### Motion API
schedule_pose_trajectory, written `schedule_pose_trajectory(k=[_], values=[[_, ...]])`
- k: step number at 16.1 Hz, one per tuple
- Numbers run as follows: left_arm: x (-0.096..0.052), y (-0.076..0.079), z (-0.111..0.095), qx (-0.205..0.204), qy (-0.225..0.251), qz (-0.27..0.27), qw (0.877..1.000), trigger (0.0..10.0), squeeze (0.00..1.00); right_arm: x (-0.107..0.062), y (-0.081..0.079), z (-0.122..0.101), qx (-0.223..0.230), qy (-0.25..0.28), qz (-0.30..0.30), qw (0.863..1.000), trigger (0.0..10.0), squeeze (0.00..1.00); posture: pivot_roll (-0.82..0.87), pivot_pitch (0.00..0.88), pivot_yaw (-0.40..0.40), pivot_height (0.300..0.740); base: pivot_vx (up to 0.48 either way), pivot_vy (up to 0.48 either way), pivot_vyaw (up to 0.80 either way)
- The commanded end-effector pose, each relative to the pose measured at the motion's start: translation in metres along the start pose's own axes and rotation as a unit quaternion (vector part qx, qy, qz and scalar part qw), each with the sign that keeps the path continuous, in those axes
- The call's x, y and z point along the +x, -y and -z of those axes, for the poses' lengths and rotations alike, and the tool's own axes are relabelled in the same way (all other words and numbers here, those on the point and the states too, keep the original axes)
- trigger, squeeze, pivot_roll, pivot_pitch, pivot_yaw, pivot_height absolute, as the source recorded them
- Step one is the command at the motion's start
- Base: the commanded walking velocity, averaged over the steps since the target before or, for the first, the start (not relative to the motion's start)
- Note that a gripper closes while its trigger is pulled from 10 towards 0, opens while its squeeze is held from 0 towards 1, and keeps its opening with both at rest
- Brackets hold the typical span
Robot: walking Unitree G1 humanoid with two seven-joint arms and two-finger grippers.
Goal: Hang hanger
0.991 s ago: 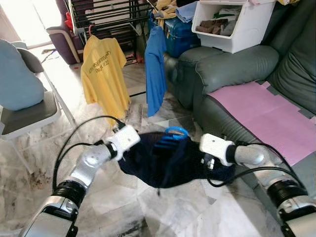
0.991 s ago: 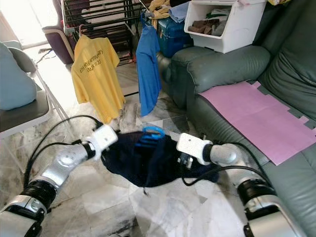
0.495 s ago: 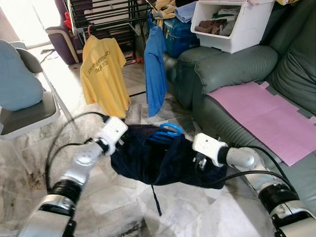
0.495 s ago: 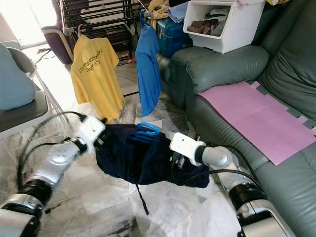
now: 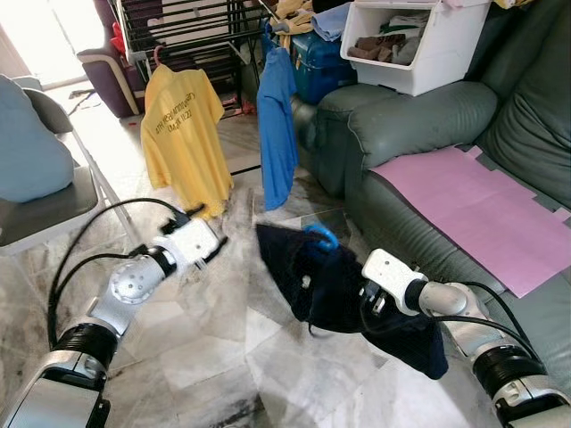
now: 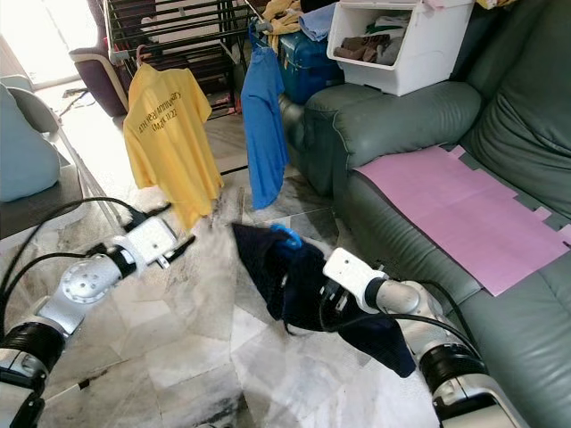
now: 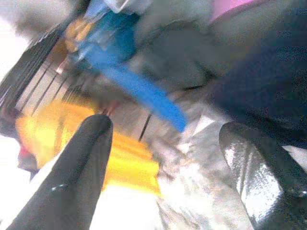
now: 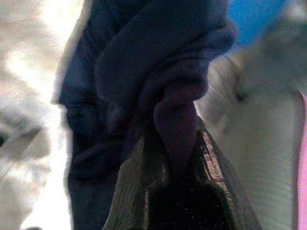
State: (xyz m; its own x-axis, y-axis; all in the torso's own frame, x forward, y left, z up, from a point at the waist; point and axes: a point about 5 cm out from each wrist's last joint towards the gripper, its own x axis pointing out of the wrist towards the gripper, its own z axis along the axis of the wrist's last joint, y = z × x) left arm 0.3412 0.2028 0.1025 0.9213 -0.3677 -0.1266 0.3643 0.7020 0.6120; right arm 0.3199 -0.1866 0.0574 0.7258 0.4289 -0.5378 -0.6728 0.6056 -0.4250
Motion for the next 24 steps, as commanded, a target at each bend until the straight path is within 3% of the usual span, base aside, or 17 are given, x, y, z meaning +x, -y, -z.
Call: schedule_pose_trajectory(k=[1, 2, 4, 5, 6, 8, 9, 10, 11, 13, 14, 18, 24], values=[[-0.003, -0.009, 0.016, -0.121, -0.058, -0.109, 0.985, 10.0, 1.00, 0.003, 0.007, -0.013, 0.050, 0.021, 0.053, 0.997, 0.0, 0.00, -0.15, 0.000, 0.090, 0.740, 0.000, 0.000, 0.00], [-0.004, -0.006, 0.020, -0.162, -0.063, -0.137, 0.975, 10.0, 1.00, 0.004, 0.004, -0.015, 0.075, 0.030, 0.059, 0.995, 0.0, 0.00, -0.16, 0.000, 0.092, 0.740, 0.000, 0.000, 0.00], [-0.010, 0.005, 0.030, -0.261, -0.078, -0.200, 0.941, 10.0, 1.00, 0.005, 0.001, -0.024, 0.116, 0.058, 0.100, 0.987, 0.0, 0.00, -0.16, 0.000, 0.093, 0.740, 0.000, 0.000, 0.00], [-0.014, 0.013, 0.034, -0.307, -0.084, -0.228, 0.920, 10.0, 1.00, 0.005, 0.001, -0.027, 0.184, 0.077, 0.138, 0.970, 0.0, 0.00, -0.15, 0.000, 0.091, 0.740, 0.000, 0.000, 0.00], [-0.016, 0.018, 0.034, -0.329, -0.085, -0.236, 0.910, 10.0, 1.00, 0.005, -0.001, -0.029, 0.221, 0.086, 0.153, 0.959, 0.0, 0.00, -0.15, 0.000, 0.090, 0.740, 0.000, 0.000, 0.00], [-0.018, 0.028, 0.030, -0.346, -0.077, -0.229, 0.907, 10.0, 1.00, 0.004, -0.007, -0.030, 0.308, 0.106, 0.192, 0.926, 0.9, 0.00, -0.14, 0.000, 0.086, 0.740, 0.000, 0.000, 0.00], [-0.019, 0.030, 0.029, -0.346, -0.076, -0.227, 0.907, 10.0, 1.00, 0.004, -0.009, -0.031, 0.314, 0.110, 0.200, 0.922, 3.8, 0.00, -0.14, 0.000, 0.086, 0.740, 0.000, 0.000, 0.00], [-0.019, 0.031, 0.029, -0.345, -0.076, -0.227, 0.908, 10.0, 1.00, 0.003, -0.009, -0.031, 0.314, 0.110, 0.204, 0.921, 4.6, 0.00, -0.14, 0.000, 0.086, 0.740, 0.000, 0.000, 0.00], [-0.021, 0.034, 0.028, -0.345, -0.068, -0.218, 0.910, 10.0, 1.00, 0.003, -0.011, -0.032, 0.327, 0.113, 0.211, 0.914, 10.0, 0.00, -0.14, 0.000, 0.087, 0.740, 0.000, 0.000, 0.00], [-0.023, 0.038, 0.023, -0.343, -0.055, -0.200, 0.916, 10.0, 1.00, 0.004, -0.015, -0.032, 0.332, 0.116, 0.209, 0.912, 10.0, 0.00, -0.15, 0.000, 0.088, 0.740, 0.000, 0.000, 0.00], [-0.023, 0.040, 0.020, -0.341, -0.047, -0.189, 0.920, 10.0, 0.00, 0.004, -0.018, -0.030, 0.331, 0.117, 0.205, 0.914, 10.0, 0.00, -0.15, 0.000, 0.089, 0.740, 0.000, 0.000, 0.00], [-0.023, 0.043, 0.020, -0.351, -0.054, -0.185, 0.916, 10.0, 0.00, 0.004, -0.020, -0.035, 0.310, 0.123, 0.195, 0.922, 10.0, 0.00, -0.16, 0.000, 0.088, 0.740, 0.000, 0.000, 0.00], [-0.023, 0.045, 0.020, -0.360, -0.060, -0.185, 0.912, 10.0, 0.00, 0.004, -0.020, -0.039, 0.295, 0.132, 0.188, 0.927, 10.0, 0.00, -0.15, 0.000, 0.081, 0.740, 0.256, 0.000, 0.59]])
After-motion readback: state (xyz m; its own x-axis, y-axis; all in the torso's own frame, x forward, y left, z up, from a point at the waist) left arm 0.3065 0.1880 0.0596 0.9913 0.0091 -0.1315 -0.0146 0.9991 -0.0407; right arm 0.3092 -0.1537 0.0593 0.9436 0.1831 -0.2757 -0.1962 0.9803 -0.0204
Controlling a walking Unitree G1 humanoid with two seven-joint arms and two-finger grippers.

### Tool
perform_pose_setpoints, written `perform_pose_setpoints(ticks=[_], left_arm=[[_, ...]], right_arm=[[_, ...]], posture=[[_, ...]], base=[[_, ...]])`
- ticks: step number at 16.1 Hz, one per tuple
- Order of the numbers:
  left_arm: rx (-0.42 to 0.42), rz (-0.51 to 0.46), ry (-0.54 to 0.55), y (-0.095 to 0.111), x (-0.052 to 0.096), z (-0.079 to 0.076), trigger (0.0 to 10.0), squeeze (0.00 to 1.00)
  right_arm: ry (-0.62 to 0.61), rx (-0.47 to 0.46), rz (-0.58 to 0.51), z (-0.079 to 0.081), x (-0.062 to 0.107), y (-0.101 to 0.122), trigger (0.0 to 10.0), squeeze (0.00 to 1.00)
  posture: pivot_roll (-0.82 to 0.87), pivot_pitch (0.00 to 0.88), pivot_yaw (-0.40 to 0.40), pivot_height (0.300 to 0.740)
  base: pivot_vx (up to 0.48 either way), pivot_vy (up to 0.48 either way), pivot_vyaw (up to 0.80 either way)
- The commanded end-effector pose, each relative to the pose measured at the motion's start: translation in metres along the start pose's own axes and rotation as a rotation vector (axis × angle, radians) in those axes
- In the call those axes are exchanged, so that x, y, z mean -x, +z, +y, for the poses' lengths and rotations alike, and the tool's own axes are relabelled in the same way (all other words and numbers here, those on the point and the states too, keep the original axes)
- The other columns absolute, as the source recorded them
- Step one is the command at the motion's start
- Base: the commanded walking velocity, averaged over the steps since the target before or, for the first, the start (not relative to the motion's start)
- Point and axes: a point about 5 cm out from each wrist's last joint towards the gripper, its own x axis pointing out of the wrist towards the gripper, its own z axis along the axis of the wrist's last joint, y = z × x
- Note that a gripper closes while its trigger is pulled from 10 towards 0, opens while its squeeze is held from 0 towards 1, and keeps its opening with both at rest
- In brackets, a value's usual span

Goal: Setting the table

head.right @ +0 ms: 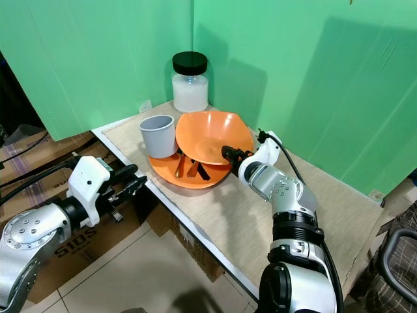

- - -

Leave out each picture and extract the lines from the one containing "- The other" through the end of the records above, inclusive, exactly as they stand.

- The other columns absolute, as the source recorded them
- Step one is the command at the motion's start
- Base: the commanded walking velocity, averaged over the steps since the target before or, for the first, the start (not relative to the motion's start)
- Point and axes: a point about 5 cm out from each wrist's last joint towards the gripper, its own x axis pointing out of the wrist towards the gripper, its own z axis along the axis of the wrist's last joint, y = z × x
- Note that a gripper closes while its trigger is pulled from 10 towards 0, opens while its squeeze is held from 0 towards 1, and keeps its opening with both at rest
- In brackets, a value's usual span

Goal: Setting the table

head.right @ +0 ms: 

The exercise requires no further work.